WHAT YOU WILL DO: Would you please copy the part of the material below that opens with the line containing "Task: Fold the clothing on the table" and closes with the line containing "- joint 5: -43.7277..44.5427"? Copy it exactly, and only it.

** Opening INFORMATION block **

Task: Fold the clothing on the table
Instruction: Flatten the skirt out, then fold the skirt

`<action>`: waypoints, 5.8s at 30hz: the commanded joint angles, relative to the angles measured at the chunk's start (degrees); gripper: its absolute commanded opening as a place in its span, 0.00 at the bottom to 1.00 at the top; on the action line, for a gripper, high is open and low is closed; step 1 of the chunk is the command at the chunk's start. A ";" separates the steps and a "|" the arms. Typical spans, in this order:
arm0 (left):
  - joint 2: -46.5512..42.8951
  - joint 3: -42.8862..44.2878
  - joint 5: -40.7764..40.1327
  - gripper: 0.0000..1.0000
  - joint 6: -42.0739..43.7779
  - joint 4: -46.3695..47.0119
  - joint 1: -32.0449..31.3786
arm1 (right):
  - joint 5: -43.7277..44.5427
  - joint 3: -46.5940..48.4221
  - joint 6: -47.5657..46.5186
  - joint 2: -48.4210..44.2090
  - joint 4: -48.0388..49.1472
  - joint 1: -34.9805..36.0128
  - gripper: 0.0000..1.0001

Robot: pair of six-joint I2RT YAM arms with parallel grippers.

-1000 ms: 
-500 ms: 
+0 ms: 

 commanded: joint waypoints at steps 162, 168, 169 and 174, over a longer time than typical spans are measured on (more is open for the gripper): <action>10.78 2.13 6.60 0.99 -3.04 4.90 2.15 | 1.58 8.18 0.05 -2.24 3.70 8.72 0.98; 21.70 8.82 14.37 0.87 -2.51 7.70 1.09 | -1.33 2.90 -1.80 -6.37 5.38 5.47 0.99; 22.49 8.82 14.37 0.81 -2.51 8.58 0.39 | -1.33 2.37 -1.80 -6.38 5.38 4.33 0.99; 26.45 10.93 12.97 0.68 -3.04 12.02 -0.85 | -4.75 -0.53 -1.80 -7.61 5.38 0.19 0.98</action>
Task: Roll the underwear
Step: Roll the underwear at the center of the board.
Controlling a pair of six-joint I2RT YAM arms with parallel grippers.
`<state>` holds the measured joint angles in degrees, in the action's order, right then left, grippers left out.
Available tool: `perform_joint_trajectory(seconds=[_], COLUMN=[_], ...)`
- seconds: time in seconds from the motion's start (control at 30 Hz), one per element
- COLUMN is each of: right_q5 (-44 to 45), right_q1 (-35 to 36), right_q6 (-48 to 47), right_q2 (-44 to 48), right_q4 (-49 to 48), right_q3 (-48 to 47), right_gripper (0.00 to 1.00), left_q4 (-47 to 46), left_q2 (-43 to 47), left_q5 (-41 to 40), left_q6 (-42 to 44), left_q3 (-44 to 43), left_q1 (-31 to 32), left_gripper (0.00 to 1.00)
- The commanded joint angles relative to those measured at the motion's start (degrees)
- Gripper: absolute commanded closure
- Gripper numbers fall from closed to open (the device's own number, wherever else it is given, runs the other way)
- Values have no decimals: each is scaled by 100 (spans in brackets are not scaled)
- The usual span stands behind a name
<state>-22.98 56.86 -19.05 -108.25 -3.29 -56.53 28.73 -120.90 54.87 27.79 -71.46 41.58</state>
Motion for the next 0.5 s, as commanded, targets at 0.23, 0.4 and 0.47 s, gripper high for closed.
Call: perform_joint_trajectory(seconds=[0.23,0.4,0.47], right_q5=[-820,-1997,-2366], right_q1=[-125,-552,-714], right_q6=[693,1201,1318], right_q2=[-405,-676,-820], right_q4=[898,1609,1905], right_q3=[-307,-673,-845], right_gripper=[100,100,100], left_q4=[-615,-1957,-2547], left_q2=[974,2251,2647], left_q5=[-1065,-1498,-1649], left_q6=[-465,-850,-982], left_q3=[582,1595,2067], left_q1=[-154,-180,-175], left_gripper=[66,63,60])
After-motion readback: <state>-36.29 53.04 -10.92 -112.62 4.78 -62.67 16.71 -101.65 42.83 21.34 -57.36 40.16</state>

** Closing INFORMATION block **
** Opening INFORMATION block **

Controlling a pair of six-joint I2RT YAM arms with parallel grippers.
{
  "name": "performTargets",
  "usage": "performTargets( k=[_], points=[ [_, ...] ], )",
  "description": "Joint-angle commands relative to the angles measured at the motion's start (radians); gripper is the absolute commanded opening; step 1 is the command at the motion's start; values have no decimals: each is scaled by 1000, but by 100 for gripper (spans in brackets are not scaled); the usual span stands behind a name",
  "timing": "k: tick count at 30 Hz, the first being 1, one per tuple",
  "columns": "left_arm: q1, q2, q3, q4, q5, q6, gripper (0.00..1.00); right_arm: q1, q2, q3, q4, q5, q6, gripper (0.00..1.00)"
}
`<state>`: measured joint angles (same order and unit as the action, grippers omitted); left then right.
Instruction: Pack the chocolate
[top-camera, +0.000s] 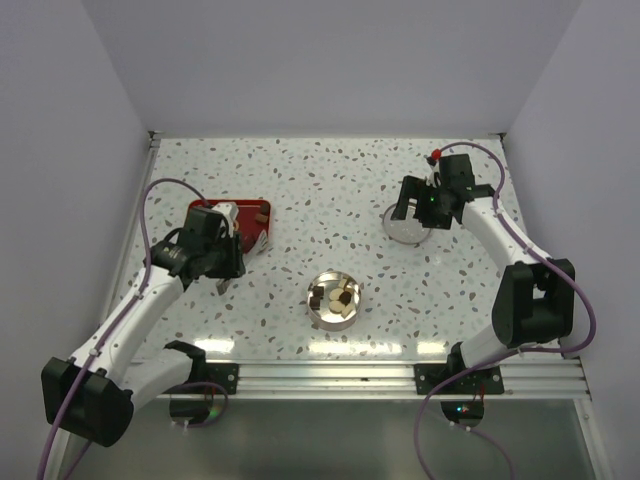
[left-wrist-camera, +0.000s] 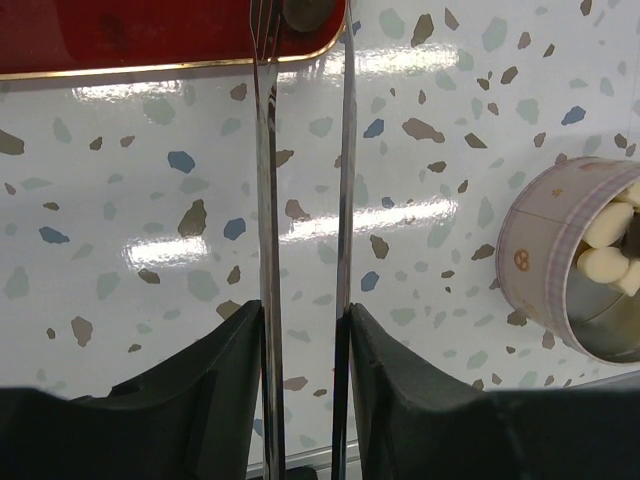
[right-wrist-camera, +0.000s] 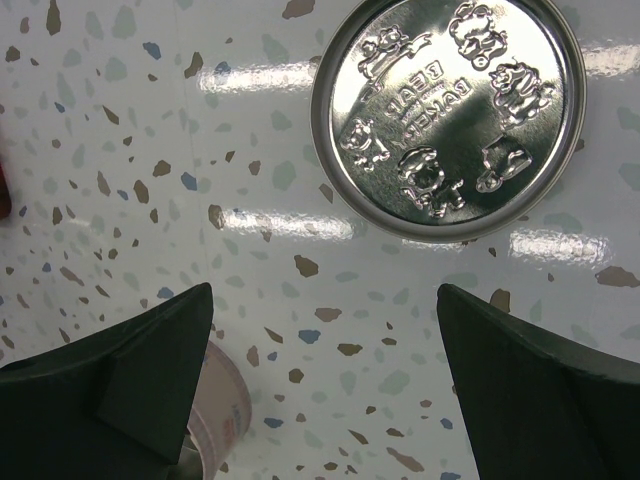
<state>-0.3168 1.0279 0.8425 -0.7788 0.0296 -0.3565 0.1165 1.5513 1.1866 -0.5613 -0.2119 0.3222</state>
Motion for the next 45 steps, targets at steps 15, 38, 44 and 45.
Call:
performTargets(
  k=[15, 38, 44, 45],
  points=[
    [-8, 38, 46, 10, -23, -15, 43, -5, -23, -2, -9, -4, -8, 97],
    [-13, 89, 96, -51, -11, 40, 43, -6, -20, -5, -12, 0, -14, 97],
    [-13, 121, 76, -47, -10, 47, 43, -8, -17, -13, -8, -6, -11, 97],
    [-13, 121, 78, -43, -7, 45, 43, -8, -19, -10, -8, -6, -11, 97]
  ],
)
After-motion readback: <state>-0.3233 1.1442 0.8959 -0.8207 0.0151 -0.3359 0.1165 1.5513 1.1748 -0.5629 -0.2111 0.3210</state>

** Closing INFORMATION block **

ANSWER SPACE:
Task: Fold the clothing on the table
Instruction: Flatten the skirt out, then fold the skirt

`<action>`: waypoints, 5.8s at 30hz: the commanded joint angles, relative to the angles measured at the chunk's start (degrees); gripper: its absolute commanded opening as a place in its span, 0.00 at the bottom to 1.00 at the top; on the action line, for a gripper, high is open and low is closed; step 1 of the chunk is the command at the chunk's start. A ";" separates the steps and a "|" the arms. Typical spans, in this order:
arm0 (left):
  - joint 2: -46.5512..42.8951
  - joint 3: -42.8862..44.2878
  - joint 5: -40.7764..40.1327
  - gripper: 0.0000..1.0000
  - joint 6: -42.0739..43.7779
  - joint 4: -46.3695..47.0119
  - joint 1: -32.0449..31.3786
arm1 (right):
  - joint 5: -43.7277..44.5427

This exercise requires no further work.